_ASSIGNMENT_: Retype the whole listing below precisely.

---

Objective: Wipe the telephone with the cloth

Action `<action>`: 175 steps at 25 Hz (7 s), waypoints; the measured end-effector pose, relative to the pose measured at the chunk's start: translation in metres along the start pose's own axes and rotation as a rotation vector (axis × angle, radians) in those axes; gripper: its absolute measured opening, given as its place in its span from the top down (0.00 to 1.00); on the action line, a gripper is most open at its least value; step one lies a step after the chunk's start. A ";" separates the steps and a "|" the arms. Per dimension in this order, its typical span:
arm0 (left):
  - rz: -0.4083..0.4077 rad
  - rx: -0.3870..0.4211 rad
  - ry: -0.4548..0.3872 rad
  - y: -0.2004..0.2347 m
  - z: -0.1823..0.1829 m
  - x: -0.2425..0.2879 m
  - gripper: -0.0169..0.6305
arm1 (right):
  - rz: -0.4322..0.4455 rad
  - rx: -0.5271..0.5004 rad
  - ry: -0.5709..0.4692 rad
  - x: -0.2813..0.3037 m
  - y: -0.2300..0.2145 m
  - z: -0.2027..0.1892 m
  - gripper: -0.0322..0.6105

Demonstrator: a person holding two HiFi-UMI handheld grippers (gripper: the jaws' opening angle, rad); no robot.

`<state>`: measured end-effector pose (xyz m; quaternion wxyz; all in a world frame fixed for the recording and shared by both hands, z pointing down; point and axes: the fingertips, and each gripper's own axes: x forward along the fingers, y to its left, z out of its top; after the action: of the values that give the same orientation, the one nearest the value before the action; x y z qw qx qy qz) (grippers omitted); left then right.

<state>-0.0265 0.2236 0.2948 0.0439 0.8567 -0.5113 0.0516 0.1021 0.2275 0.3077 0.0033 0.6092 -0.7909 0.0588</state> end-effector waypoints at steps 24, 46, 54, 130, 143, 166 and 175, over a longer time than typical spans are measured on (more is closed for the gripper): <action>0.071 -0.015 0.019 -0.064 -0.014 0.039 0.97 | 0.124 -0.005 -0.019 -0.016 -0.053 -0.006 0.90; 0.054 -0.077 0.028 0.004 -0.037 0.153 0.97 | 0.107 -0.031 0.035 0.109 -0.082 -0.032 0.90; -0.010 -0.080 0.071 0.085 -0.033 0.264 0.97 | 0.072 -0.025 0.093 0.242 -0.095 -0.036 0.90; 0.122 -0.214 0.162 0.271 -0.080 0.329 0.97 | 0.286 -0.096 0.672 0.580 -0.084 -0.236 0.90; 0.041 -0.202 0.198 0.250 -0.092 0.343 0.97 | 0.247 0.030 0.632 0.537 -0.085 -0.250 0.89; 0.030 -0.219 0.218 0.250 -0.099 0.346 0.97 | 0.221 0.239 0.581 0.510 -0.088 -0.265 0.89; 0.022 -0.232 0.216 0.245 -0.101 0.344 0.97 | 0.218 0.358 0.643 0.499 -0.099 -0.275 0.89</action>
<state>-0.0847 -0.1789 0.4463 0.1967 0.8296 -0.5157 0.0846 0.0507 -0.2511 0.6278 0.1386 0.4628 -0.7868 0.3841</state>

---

_REPLY_:
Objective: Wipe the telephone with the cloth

Action `<action>`: 175 steps at 25 Hz (7 s), waypoints; the measured end-effector pose, relative to the pose measured at the chunk's start: translation in metres along the start pose's own axes and rotation as a rotation vector (axis × angle, radians) in those axes; gripper: its absolute measured opening, given as its place in its span from the top down (0.00 to 1.00); on the action line, a gripper is most open at its least value; step one lies a step after the chunk's start. A ";" separates the steps and a "|" the arms. Per dimension in this order, its typical span:
arm0 (left):
  - rz: -0.4083..0.4077 rad
  - rx: -0.3870..0.4211 rad
  - ry: -0.4548..0.3872 rad
  - y: -0.2004..0.2347 m
  - z: -0.1823..0.1829 m
  - x: -0.2425..0.2879 m
  - gripper: -0.0169..0.6305
arm1 (right):
  - rz: -0.4322..0.4455 rad
  - rx: -0.5271..0.5004 rad
  - ry: -0.5709..0.4692 rad
  - x: -0.2813..0.3037 m
  - y: -0.2300..0.2145 m
  - z: -0.2027..0.1892 m
  - gripper: -0.0322..0.6105

Demonstrator: a person holding two HiFi-UMI handheld grippers (gripper: the jaws' opening angle, rad); no robot.

`<state>`: measured end-effector pose (xyz m; quaternion wxyz; all in a world frame fixed for the recording and shared by both hands, z pointing down; point and axes: the fingertips, and each gripper's own axes: x forward along the fingers, y to its left, z out of its top; after the action: of the values that give the same orientation, the one nearest the value before the action; x y z qw qx qy qz) (grippers omitted); left then right.

<state>-0.0265 0.2236 0.2948 0.0439 0.8567 -0.5113 0.0516 0.1021 0.2275 0.3077 0.0033 0.6092 -0.7909 0.0588</state> end-effector waypoints at steps 24, 46, 54, 130, 143, 166 and 175, over a longer time than typical spans are measured on (more is closed for the gripper): <action>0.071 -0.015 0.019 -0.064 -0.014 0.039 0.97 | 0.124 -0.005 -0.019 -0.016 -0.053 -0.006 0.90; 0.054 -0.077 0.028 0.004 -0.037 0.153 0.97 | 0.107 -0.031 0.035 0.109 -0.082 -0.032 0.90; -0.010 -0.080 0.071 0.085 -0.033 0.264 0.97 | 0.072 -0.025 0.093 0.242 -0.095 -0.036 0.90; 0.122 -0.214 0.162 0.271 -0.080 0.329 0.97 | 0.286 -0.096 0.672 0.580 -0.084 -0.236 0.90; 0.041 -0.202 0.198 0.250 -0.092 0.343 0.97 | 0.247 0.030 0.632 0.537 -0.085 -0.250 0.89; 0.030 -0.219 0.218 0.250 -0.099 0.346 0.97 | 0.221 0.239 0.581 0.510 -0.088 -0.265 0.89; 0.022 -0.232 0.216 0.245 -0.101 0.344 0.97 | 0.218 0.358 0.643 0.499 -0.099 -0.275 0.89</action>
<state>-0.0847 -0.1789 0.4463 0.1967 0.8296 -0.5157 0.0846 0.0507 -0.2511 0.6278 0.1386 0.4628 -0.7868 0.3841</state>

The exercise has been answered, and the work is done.